Portage raids fellow biotech Tarus for adenosine receptor treasures

In a case of biotech-on-biotech M&A action, Portage Biotech will acquire Tarus Therapeutics and its haul of adenosine receptor antagonists.

Westport, Connecticut-based Portage will hand over 2.4 million of its shares in the deal and take on $3 million of liabilities. In return, it will take ownership of Tarus’ four adenosine receptors, including adenosine receptor type 2A inhibitor PORT-6, which has cleared FDA approval to move into a phase 1/2 clinical trial in solid tumors by the end of the year.

The plunder also includes two other assets for solid tumor: an adenosine receptor type 2B inhibitor called PORT-7, which has been cleared to enter the clinic next year, and a dual 2A and 2B inhibitor called PORT-8 for which the biotech plans to file a trial application in the near future.

The only therapy not aimed at solid tumors is PORT-9, a gut-selective A2B inhibitor that is in preclinical development for gastrointestinal cancers.

The deal places Portage in “a unique position to evaluate the role of adenosine in cancer and other diseases,” the Canadian biotech said. “Having the ability to evaluate all four compounds alone or in combination will unlock the best patient populations and best disease settings (oncology and non-oncology) to leverage the adenosine pathway.”

The company is also liable to make milestone payments totaling up to $23 million in shares or cash depending on future development and sales. Robert Glassman, M.D., Ph.D., current executive vice president of search and evaluation at Enavate Sciences and former independent director of Tarus, will also join Portage’s board of directors

Alongside the acquisition of Tarus, Portage entered into a committed share purchase agreement with Chicago-based institutional investor Lincoln Park Capital Fund LLC. The agreement gives the biotech the right to sell up to $30 million of its shares to the investor over a 36-month period.
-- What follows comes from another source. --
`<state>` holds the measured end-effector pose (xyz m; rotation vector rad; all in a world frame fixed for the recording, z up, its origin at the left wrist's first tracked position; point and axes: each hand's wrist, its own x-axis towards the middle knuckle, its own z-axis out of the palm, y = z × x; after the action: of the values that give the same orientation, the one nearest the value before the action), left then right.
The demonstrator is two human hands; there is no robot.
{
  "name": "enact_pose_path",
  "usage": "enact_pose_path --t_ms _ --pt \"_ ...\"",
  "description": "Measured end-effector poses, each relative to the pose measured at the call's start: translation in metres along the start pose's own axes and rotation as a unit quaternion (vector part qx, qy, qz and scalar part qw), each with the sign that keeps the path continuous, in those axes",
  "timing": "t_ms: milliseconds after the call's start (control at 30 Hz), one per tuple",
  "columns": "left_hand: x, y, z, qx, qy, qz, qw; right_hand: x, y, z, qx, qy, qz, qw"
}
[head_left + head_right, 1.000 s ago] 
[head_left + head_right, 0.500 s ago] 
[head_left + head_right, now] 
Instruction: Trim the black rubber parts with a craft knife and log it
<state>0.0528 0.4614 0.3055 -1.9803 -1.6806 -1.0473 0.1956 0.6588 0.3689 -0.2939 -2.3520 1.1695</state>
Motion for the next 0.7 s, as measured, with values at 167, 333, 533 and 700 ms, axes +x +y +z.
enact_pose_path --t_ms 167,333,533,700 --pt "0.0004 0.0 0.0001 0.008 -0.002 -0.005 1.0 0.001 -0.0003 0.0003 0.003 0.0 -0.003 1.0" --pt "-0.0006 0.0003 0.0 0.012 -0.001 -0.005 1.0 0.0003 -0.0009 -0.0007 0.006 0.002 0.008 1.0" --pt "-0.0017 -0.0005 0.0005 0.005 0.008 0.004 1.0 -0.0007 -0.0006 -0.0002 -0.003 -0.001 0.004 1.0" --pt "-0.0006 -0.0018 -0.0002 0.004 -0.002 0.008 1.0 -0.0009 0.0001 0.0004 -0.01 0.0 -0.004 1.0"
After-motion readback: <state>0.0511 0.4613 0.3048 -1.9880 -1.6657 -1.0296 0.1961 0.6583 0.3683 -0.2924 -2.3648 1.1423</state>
“This commitment helps support the incremental development costs for the adenosine programs, and also provides significant financial flexibility for advancement of Portage’s existing pipeline of novel immunotherapy treatments, potentially extending Portage’s total cash runway into 2024,” the biotech said.

The acquisitions from Tarus will add to Portage’s existing portfolio, which includes the iNKT agonist IMM60 in phase 1/2 trials for melanoma and non-small cell lung cancer as well as a pair of adenosine inhibitors in phase 1 trials for solid tumors.